Ecco alcuni punti, che nascono dalla lettura di questo testo:
1) Un conflitto di doveri
Già 25 anni fa apparivano evidenti le questioni, i diversi doveri che confliggono tra di loro, quello dell’accoglienza, ma anche l’individuazione del limite dell’accoglienza. Qui si gioca la responsabilità della politica, il cui spazio sta nell’organizzare il limite, nel governarlo.
2) La guerra e le migrazioni
Nel 1989 cade il muro di Berlino ed iniziano le guerre balcaniche, che dureranno un decennio. È evidente che la guerra alimenta le migrazioni. La gente si sposta per uscire dalla guerra. Basti pensare alla prima guerra del Golfo, che ha la sua fonte nella fine dell’impero sovietico. Al tempo stesso il fondamentalismo islamico rischia di incendiare l’Algeria e il Medio Oriente.
3) La povertà come causa delle migrazioni
Si è sfruttata l’Africa piuttosto che investire in essa e ancora oggi bisogna evitare la tentazione della retorica. Tutti oggi parlano di piano Marshall per l’Africa, ma nessuno, tanto meno l’Europa, costruisce un piano con risorse, tempistica, strumenti. Non ci possiamo accontentare del piccolo progetto della ong, che serve a tacitare le coscienze, ma urge un disegno più ambizioso, che possa investire risorse, che permettano di avviare un vero sviluppo africano. Ad oggi su questo c’è solo la riproposizione delle formule retoriche. Certo tutto è molto difficile, ma non possiamo contentarci delle formule. Soprattutto gli impegni devono essere efficaci ed effettivi.

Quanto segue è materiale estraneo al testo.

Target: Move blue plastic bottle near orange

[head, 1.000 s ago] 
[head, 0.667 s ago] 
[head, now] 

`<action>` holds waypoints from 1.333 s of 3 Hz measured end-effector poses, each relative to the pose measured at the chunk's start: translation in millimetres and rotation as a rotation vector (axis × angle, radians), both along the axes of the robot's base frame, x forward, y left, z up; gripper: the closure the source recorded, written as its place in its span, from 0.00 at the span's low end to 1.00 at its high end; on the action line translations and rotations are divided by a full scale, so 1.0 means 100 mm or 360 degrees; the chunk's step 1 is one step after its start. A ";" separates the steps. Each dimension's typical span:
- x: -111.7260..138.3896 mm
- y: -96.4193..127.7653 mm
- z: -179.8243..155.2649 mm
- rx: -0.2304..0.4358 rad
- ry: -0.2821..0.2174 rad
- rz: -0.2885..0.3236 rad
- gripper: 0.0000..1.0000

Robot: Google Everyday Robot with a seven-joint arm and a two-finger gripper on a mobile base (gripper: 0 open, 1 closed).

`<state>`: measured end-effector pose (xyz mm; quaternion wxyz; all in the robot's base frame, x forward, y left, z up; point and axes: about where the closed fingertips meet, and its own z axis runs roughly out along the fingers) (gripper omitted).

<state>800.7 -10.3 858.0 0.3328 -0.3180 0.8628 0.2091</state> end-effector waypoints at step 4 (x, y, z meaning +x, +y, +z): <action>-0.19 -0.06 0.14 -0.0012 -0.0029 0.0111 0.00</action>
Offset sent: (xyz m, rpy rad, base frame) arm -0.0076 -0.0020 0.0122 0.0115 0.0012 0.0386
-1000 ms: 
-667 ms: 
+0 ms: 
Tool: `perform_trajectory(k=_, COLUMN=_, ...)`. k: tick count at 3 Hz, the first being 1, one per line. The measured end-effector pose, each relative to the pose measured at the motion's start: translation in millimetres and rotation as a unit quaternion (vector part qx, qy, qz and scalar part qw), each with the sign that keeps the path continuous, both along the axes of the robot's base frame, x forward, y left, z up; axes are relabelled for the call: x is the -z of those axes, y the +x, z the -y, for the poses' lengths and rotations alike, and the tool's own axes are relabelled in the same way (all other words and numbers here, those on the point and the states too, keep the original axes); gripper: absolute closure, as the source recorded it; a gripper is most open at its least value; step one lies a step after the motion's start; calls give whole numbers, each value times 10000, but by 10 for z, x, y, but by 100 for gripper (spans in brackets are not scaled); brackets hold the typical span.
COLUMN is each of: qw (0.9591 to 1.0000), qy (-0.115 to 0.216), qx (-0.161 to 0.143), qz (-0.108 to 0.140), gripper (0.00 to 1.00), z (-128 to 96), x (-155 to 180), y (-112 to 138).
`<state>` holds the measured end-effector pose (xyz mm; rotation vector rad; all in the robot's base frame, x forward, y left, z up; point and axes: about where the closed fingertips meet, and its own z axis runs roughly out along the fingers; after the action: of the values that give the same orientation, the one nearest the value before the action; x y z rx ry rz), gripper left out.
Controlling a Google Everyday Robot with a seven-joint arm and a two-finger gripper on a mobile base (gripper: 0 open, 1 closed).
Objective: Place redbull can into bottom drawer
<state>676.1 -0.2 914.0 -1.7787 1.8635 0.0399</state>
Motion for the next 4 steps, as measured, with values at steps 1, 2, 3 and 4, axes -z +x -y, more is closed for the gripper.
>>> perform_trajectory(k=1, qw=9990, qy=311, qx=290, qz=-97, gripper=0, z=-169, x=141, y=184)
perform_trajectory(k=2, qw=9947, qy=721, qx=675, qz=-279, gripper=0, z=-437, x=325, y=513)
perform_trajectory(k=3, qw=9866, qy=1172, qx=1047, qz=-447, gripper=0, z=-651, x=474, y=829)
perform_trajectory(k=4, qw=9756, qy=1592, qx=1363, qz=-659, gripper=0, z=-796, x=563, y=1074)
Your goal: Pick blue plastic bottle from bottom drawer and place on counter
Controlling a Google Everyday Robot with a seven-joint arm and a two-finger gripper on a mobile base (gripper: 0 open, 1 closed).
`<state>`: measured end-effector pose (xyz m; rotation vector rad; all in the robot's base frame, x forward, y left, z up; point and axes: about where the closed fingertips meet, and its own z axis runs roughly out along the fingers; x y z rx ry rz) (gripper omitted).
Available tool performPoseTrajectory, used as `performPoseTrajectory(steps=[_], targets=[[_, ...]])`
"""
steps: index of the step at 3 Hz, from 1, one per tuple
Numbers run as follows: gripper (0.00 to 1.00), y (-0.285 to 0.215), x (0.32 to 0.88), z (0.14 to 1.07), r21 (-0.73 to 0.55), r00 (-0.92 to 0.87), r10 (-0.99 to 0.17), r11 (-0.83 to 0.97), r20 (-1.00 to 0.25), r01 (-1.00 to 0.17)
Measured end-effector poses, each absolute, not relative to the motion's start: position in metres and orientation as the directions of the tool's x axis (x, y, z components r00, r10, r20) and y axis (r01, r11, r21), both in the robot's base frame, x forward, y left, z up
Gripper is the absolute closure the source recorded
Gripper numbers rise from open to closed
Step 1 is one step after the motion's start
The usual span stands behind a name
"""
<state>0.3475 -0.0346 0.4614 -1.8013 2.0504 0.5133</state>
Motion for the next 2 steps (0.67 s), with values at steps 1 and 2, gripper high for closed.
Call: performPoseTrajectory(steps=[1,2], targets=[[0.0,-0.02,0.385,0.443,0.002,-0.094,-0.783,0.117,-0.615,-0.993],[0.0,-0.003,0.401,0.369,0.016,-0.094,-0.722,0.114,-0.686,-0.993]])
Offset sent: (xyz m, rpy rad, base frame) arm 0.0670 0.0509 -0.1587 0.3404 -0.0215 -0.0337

4) La fiducia nella politica
Nel ’90 Mandela esce dal carcere e nel 1994 diventa il presidente del Sud Africa, un grande leader mondiale che viene dal sud del mondo. Il continente africano, con il suo leader più carismatico, si candida ad un ruolo inedito nel governo del mondo e del sud del mondo. Forse oggi possiamo dire che abbiamo perso una occasione, ma certo la parabola di Mandela mostra che anche l’Africa è in grado di selezionare una nuova classe dirigente, senza invadere il potere.
5) La lotta allo straniero
Con grande astuzia, oggi si sperimenta la lotta allo straniero perché straniero. Ecco la radice violenta del populismo, che sostituisce in modo aggressivo il pauperismo terzomondista. Dossetti fa un discorso nel segno della sapienza, della prudenza, l’esatto contrario della paura, cercando di rispondere ai bisogni di tutti. È evidente la delicatezza della questione, se vuole conseguire risultati significativi. Ecco la grande sfida della politica con tutta la fragilità delle soluzioni.
6) L’Africa e l’Europa
Non è un lusso investire in Africa. È una necessità, perché solo con lo sviluppo, investendo nel continente, sarà possibile uscire da un passato di povertà, che domandava più generosità e più visione.
7) Alcuni dati
13 mila persone sono morte nel Mediterraneo dal 2014 al 2017. L’Unione europea deve investire almeno 6 miliardi per chiudere le rotte mediterranee. Prima del 2016 passavano dal Niger 150 mila migranti, nel 2018 sono scesi a 5 mila. Delle 650 mila richieste di asilo presentate nella Ue nel 2017, 416 mila sono state introdotte in soli tre Paesi: Germania, Italia e Francia. Nel prossimo bilancio della Ue servono almeno 40 miliardi di euro per un piano Marshall per l’Africa. L’obiettivo è mobilitare almeno 500 miliardi di investimenti nei prossimi 10 anni.